▸ **Your assignment**
For the material below, the expected output is exactly the lines between the line holding "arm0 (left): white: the" and the line holding "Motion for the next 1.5", inclusive, with pictures left out.

************

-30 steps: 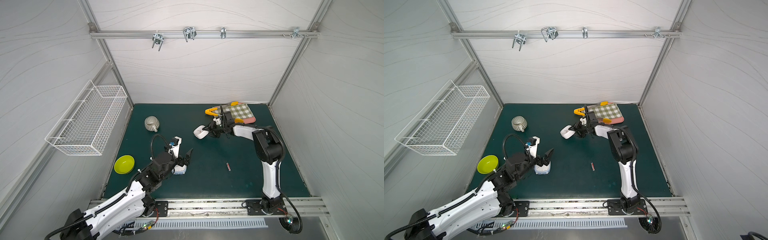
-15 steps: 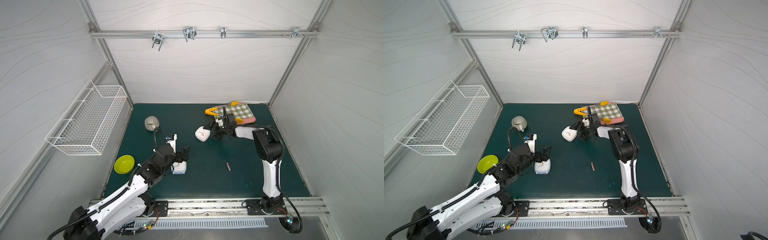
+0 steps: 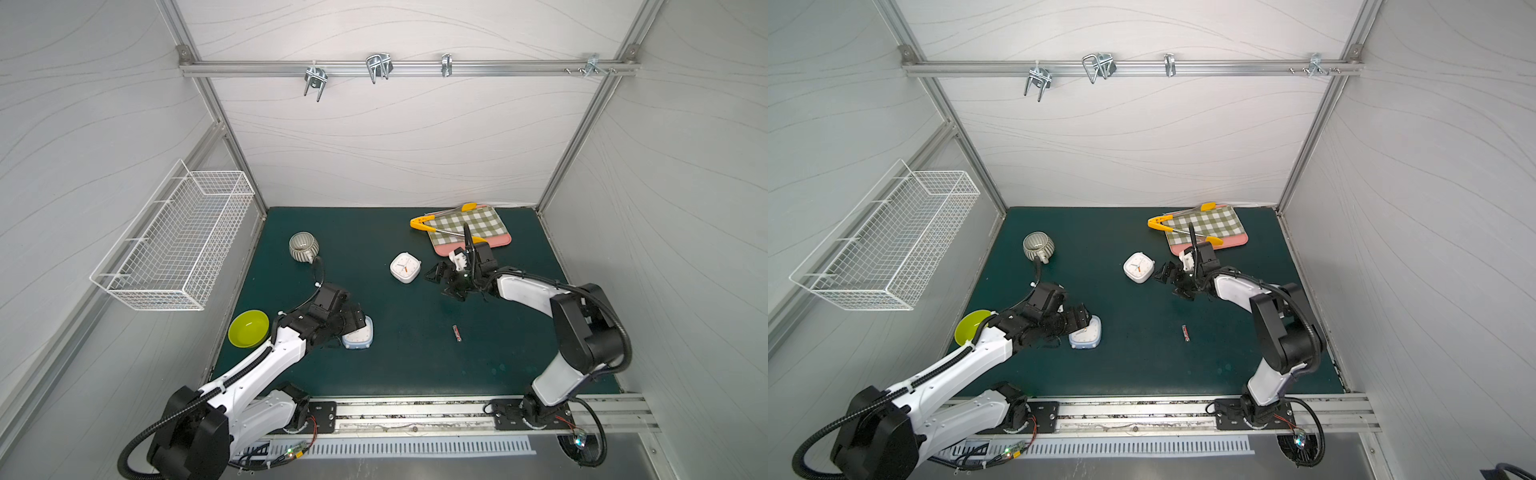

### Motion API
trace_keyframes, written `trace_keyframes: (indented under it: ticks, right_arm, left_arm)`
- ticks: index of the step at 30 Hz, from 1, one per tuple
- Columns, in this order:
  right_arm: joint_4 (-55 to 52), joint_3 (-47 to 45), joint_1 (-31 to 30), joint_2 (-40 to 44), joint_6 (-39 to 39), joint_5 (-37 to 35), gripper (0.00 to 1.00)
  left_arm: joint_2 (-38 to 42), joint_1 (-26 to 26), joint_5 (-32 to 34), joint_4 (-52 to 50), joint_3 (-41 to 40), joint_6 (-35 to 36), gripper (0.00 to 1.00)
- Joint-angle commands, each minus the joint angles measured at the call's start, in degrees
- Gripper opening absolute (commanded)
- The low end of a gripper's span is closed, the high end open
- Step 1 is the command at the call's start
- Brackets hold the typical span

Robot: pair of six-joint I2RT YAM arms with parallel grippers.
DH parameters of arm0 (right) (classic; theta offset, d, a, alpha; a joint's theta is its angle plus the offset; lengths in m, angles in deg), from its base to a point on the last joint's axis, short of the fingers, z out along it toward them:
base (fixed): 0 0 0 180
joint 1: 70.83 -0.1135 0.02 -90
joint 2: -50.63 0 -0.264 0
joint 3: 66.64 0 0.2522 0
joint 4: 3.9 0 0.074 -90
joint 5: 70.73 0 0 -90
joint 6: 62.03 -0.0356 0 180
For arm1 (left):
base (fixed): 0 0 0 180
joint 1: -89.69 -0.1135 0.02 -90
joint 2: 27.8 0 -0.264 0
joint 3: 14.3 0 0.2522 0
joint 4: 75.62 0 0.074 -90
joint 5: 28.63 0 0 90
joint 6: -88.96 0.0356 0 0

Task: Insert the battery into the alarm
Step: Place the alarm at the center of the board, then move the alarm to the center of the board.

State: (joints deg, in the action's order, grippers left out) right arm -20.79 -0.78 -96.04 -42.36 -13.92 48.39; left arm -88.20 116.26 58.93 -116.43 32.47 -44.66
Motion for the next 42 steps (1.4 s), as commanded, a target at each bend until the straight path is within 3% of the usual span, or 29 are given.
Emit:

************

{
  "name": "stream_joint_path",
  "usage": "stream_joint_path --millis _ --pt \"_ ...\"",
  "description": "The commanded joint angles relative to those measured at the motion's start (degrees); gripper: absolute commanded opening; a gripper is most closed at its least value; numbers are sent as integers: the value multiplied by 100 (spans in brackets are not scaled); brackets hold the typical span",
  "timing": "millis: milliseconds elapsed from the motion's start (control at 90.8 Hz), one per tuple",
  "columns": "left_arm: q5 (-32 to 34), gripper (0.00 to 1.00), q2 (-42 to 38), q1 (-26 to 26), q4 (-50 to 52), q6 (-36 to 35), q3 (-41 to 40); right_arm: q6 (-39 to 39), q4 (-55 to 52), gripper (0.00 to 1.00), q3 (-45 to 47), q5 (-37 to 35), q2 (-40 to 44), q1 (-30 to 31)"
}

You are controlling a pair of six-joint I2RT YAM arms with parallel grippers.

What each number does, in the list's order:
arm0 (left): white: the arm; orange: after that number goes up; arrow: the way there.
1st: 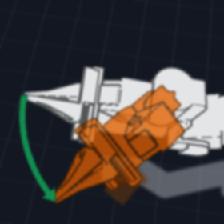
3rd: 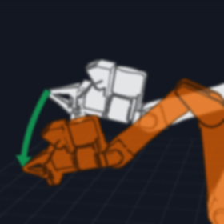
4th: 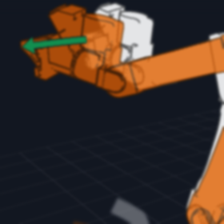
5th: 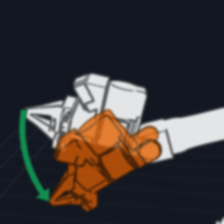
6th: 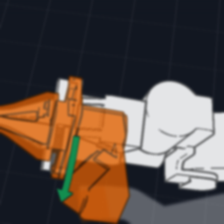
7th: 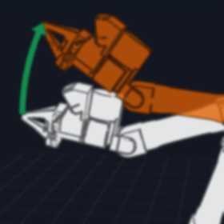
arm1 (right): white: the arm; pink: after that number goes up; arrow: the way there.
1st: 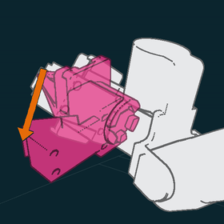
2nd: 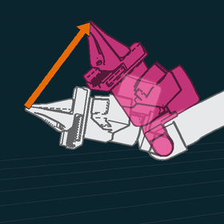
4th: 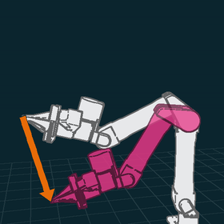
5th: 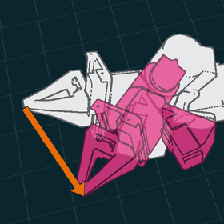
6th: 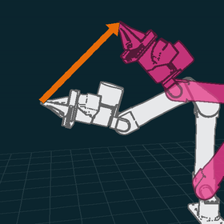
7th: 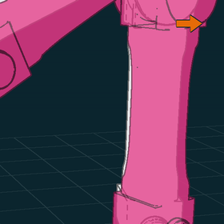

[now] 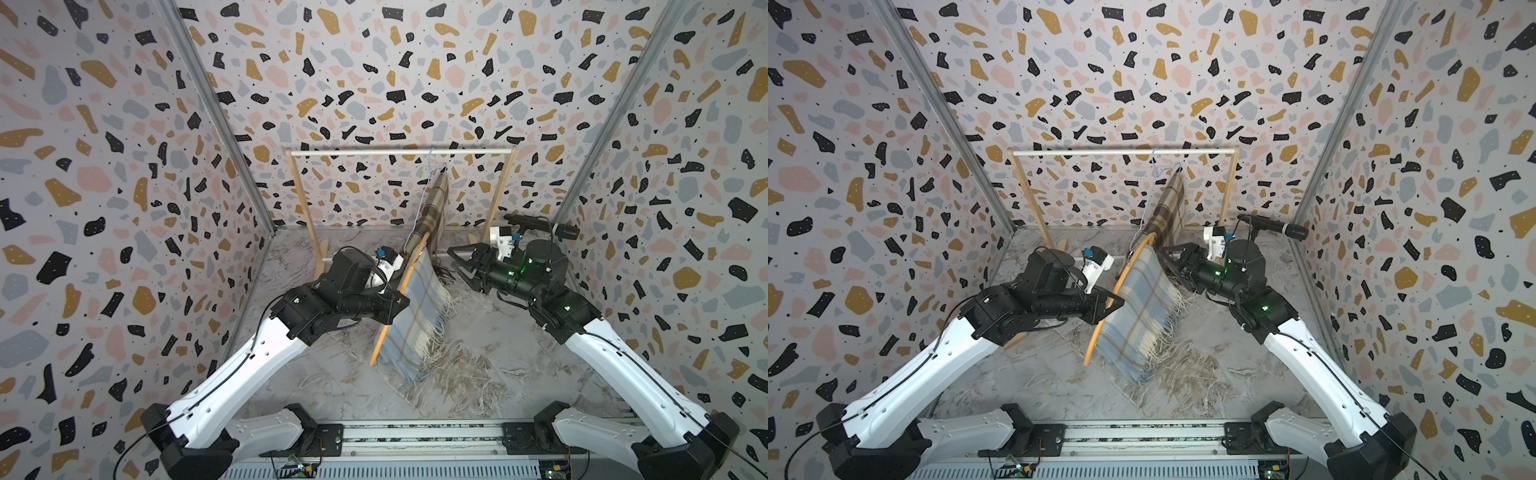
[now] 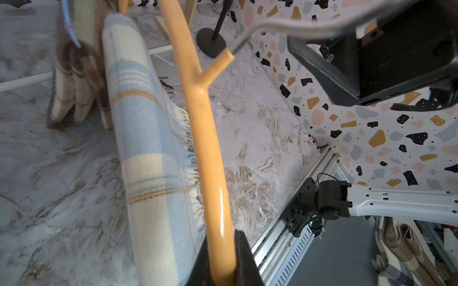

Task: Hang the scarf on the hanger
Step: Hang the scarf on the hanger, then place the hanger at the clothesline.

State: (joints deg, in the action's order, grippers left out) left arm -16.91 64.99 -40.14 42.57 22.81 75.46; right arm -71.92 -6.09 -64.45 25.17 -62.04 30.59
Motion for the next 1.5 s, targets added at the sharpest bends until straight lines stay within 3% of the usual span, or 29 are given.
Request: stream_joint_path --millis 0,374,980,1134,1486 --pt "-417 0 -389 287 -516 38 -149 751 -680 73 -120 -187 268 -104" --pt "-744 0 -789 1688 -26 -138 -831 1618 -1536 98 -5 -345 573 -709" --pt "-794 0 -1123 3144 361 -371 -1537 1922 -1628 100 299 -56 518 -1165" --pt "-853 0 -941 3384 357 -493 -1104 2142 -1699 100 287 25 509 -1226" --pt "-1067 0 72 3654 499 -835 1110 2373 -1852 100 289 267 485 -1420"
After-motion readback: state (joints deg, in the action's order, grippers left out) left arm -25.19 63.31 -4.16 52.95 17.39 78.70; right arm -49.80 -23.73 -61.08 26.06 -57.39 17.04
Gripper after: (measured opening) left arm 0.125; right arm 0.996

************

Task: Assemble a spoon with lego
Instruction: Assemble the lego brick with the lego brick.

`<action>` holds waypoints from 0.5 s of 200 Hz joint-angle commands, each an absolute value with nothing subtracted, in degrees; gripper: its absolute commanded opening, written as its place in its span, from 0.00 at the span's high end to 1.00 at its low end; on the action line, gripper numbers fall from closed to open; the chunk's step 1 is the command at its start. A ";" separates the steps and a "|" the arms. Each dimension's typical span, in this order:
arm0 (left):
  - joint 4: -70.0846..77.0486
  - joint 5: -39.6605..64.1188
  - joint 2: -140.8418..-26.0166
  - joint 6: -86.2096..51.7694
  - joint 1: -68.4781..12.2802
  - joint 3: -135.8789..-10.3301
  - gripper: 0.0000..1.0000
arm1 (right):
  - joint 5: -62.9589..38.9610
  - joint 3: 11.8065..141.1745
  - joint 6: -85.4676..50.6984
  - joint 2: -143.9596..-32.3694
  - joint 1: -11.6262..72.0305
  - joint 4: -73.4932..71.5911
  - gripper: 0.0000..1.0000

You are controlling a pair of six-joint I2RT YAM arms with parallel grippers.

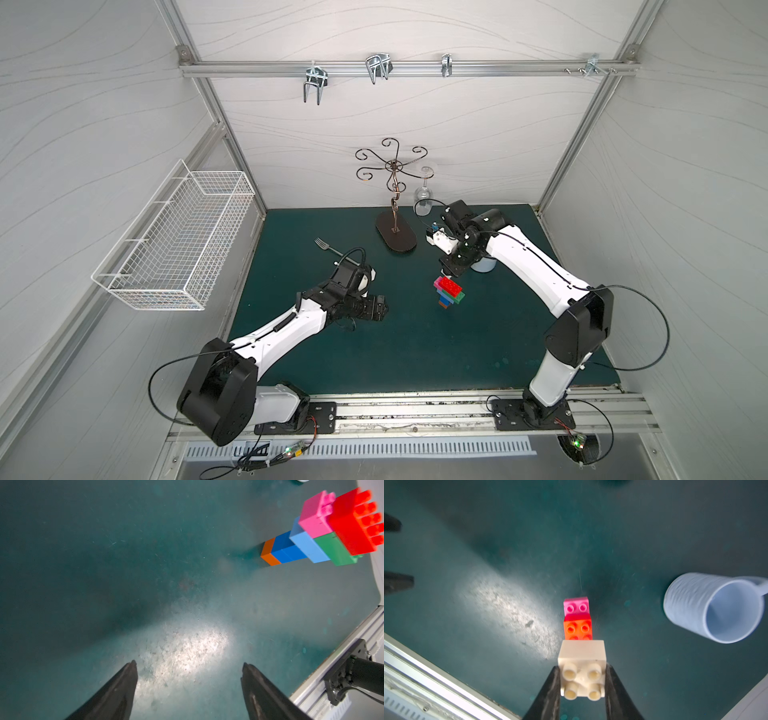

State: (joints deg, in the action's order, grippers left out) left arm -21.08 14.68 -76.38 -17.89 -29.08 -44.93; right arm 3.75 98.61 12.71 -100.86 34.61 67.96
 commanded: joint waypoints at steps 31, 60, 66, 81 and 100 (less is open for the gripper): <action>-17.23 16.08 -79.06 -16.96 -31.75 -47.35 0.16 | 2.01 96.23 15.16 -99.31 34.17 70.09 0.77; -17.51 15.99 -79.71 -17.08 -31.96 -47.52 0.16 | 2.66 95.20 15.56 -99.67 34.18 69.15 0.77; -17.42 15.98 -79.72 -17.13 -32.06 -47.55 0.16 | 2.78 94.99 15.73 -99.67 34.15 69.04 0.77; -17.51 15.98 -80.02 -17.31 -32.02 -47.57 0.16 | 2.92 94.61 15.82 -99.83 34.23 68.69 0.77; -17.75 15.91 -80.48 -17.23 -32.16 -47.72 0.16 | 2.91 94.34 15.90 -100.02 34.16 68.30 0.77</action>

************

▸ **Output of the exercise**
arm0 (left): white: the arm; orange: after that number goes up; arrow: the way there.
1st: 
3rd: 
4th: 
5th: 
6th: 
7th: 
arm1 (right): white: the arm; pink: after that number goes up; arrow: the way there.
1st: 
2nd: 
4th: 
5th: 
6th: 
7th: 

[now] 
[now] 

Task: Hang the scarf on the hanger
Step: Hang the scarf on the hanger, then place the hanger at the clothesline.

State: (joints deg, in the action's order, grippers left out) left arm -16.91 64.99 -40.14 42.57 22.81 75.46; right arm -71.92 -6.09 -64.45 25.17 -62.04 30.59
Motion for the next 1.5 s, targets added at the sharpest bends until straight lines stay within 3% of the usual span, or 29 are given.

No more output will be given.